Work instructions - Using the data below, restate exactly every line from the one with "trace: dark pants;" up to and including the one with "of the floor?". No picture belongs in it.

Collection entries
------------------------------
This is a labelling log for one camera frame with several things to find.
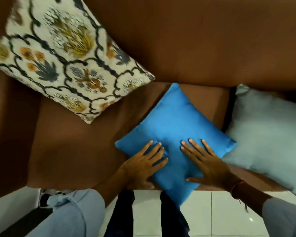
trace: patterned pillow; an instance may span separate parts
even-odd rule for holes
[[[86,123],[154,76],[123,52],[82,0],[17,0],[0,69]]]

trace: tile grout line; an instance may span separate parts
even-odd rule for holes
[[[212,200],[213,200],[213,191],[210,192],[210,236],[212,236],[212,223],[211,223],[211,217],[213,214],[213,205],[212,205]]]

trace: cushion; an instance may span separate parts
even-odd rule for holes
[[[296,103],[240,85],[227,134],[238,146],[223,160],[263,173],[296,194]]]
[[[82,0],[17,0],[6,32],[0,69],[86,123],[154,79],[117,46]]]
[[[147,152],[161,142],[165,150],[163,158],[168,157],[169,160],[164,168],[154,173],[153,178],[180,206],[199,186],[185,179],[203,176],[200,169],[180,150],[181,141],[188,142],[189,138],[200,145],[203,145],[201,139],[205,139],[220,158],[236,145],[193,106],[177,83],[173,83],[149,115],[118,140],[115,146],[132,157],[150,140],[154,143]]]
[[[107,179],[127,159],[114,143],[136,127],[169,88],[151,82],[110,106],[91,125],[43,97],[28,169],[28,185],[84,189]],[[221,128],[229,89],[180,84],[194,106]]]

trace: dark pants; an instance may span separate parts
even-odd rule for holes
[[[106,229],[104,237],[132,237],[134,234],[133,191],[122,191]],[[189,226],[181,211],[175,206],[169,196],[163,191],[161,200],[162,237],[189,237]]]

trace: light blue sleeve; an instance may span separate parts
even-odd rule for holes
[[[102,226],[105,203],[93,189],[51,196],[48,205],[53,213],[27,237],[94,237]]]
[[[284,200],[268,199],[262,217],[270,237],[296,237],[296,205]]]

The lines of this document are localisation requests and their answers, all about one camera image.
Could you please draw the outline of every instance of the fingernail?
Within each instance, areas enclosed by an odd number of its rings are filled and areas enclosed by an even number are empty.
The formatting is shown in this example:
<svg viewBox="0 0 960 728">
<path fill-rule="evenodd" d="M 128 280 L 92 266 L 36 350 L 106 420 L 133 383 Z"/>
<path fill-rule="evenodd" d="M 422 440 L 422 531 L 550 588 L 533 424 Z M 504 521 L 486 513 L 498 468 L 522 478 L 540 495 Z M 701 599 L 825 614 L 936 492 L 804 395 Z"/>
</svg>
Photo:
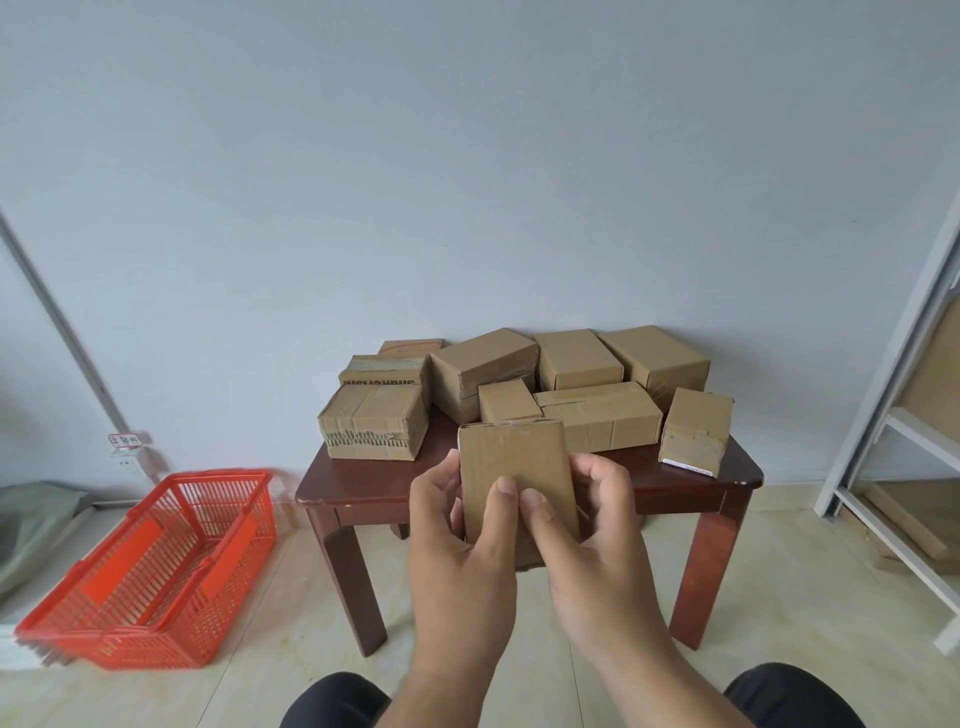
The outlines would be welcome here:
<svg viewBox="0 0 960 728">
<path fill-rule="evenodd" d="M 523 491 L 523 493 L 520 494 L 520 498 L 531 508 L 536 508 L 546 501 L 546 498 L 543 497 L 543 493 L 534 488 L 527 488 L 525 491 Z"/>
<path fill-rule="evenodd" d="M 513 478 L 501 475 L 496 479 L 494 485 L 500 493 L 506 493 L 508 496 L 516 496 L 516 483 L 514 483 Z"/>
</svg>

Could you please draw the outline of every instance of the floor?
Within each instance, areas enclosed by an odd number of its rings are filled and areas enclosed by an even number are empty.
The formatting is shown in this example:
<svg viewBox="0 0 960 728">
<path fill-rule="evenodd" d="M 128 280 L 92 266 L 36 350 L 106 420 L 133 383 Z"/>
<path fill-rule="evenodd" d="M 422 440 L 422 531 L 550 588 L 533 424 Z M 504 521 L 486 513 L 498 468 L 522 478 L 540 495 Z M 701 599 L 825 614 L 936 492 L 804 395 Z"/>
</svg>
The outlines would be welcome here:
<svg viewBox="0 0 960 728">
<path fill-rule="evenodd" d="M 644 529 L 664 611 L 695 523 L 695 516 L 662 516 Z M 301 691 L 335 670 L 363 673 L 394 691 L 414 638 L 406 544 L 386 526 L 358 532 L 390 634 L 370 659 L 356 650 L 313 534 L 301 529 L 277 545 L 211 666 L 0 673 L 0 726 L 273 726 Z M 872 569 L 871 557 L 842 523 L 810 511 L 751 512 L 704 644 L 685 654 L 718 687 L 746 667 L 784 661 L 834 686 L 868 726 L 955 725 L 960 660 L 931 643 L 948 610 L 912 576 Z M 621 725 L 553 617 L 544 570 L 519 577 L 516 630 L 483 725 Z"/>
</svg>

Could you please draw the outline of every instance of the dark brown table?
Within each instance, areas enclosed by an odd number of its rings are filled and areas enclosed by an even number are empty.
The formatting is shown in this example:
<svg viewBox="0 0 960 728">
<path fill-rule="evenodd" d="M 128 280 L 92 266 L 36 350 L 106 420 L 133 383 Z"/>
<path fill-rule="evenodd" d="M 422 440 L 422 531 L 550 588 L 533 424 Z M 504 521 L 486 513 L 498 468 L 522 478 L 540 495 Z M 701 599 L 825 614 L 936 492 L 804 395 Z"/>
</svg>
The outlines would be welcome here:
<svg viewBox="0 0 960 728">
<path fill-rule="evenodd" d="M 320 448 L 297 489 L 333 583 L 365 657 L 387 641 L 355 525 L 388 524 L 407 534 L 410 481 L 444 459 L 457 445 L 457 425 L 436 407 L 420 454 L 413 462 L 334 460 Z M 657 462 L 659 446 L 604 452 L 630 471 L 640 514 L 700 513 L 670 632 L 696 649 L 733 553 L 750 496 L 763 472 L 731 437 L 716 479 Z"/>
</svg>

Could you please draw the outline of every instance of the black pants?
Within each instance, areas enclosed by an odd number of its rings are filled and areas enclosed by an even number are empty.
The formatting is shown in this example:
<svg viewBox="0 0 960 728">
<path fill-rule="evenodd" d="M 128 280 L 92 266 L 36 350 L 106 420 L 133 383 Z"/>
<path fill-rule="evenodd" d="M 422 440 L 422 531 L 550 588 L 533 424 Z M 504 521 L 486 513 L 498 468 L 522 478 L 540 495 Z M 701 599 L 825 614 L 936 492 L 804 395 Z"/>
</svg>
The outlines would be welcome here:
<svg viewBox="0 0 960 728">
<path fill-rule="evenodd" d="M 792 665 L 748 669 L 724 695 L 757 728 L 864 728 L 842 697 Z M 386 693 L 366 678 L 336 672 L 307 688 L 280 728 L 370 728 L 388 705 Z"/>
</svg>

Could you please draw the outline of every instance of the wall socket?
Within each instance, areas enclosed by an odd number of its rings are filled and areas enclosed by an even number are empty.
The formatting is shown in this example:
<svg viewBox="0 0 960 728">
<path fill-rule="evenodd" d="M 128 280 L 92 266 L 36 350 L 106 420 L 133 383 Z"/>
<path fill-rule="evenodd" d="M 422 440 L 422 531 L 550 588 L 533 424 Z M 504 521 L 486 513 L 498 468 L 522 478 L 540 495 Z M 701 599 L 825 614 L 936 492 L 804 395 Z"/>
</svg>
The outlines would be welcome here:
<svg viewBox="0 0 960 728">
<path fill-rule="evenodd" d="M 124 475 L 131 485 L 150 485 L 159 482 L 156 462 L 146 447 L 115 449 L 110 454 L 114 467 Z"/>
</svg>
------------------------------
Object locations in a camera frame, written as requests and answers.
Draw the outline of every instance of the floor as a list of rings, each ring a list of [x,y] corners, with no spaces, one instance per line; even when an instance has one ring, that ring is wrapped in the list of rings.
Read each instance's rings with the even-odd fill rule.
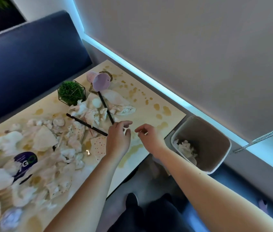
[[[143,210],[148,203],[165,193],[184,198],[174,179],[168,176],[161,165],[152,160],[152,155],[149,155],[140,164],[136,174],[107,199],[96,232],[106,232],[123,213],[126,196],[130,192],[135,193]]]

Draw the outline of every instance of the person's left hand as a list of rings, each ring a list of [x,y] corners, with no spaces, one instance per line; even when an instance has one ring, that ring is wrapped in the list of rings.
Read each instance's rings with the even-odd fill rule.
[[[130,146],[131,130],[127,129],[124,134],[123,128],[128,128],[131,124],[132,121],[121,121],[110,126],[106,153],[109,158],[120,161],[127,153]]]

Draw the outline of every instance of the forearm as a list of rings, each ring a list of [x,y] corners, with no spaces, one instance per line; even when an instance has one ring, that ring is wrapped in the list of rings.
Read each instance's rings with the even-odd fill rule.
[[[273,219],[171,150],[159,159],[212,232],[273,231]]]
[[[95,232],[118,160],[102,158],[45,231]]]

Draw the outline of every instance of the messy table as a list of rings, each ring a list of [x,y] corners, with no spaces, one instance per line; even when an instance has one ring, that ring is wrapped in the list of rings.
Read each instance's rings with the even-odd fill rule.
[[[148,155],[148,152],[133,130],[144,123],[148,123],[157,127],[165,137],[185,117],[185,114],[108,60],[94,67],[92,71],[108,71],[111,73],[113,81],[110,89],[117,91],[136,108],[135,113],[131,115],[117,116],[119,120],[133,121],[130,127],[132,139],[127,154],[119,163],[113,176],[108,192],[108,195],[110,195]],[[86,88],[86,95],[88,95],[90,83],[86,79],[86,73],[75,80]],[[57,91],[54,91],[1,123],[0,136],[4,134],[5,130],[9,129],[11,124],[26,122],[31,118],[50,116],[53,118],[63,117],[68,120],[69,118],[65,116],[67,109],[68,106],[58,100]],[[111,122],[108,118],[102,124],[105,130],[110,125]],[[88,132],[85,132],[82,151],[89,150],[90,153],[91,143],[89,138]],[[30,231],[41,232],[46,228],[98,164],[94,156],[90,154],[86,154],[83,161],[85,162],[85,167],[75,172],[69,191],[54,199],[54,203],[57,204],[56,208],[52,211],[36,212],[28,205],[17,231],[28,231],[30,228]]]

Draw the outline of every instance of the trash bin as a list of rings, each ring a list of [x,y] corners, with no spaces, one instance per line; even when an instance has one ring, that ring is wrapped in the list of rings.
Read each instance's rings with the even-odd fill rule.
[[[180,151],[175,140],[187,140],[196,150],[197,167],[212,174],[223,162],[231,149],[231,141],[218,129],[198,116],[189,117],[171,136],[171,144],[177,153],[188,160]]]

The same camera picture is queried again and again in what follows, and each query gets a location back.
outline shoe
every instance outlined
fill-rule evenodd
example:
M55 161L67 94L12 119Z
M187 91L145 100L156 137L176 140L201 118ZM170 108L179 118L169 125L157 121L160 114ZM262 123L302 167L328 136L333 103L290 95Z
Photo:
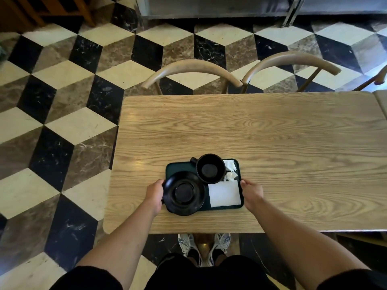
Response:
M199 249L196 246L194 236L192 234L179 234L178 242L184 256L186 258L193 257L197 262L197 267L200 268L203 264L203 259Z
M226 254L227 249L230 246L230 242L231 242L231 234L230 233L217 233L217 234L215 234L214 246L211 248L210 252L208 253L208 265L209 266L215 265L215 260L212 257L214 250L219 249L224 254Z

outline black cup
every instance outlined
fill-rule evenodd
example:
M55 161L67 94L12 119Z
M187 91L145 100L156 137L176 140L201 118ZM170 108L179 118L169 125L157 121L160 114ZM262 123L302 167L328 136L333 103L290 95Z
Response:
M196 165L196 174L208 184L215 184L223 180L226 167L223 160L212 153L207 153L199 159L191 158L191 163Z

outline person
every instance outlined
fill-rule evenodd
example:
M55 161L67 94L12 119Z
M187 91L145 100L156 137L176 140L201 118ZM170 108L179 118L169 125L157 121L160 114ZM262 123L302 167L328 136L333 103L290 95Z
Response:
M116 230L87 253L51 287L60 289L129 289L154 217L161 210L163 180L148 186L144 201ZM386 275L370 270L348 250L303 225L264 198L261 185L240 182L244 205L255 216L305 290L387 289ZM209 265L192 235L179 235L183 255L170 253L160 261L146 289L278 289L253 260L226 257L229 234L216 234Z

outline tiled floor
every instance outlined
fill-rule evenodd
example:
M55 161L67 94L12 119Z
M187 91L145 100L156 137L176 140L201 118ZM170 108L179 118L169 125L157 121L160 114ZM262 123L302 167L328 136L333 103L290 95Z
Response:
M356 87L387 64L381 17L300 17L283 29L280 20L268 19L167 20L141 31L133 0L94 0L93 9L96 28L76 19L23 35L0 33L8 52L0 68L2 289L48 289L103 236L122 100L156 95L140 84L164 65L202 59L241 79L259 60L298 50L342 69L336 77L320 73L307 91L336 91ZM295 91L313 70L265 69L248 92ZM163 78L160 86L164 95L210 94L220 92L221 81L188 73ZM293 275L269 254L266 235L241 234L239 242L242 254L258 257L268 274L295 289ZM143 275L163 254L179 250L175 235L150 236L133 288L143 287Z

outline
------------------------------
Answer box -
trace: dark pants; an instance may span separate parts
even-odd rule for holes
[[[106,229],[104,237],[132,237],[134,234],[133,191],[122,191]],[[189,226],[181,211],[175,206],[169,196],[163,191],[161,200],[162,237],[189,237]]]

trace: light blue sleeve; an instance may span separate parts
even-odd rule for holes
[[[102,226],[105,203],[93,189],[51,196],[48,205],[53,213],[27,237],[94,237]]]
[[[284,200],[268,199],[262,217],[270,237],[296,237],[296,205]]]

The lines of this document are localisation requests and their answers, all about one camera image.
Could you please draw the outline of every instance of the fingernail?
Within each instance, areas enclosed by an odd number of its rings are filled and areas enclosed by an even number are empty.
The formatting is shown in this example:
<svg viewBox="0 0 960 728">
<path fill-rule="evenodd" d="M 128 280 L 92 266 L 36 350 L 106 420 L 133 383 Z"/>
<path fill-rule="evenodd" d="M 422 440 L 422 531 L 550 588 L 533 424 Z M 504 521 L 486 513 L 498 468 L 522 478 L 540 495 Z M 701 599 L 825 614 L 936 492 L 804 395 Z"/>
</svg>
Photo:
The outlines would be welcome here:
<svg viewBox="0 0 960 728">
<path fill-rule="evenodd" d="M 523 491 L 523 493 L 520 494 L 520 498 L 531 508 L 536 508 L 546 501 L 546 498 L 543 497 L 543 493 L 534 488 L 527 488 L 525 491 Z"/>
<path fill-rule="evenodd" d="M 513 478 L 501 475 L 496 479 L 494 485 L 500 493 L 506 493 L 508 496 L 516 496 L 516 483 L 514 483 Z"/>
</svg>

Could you please draw the outline of every instance of the floor?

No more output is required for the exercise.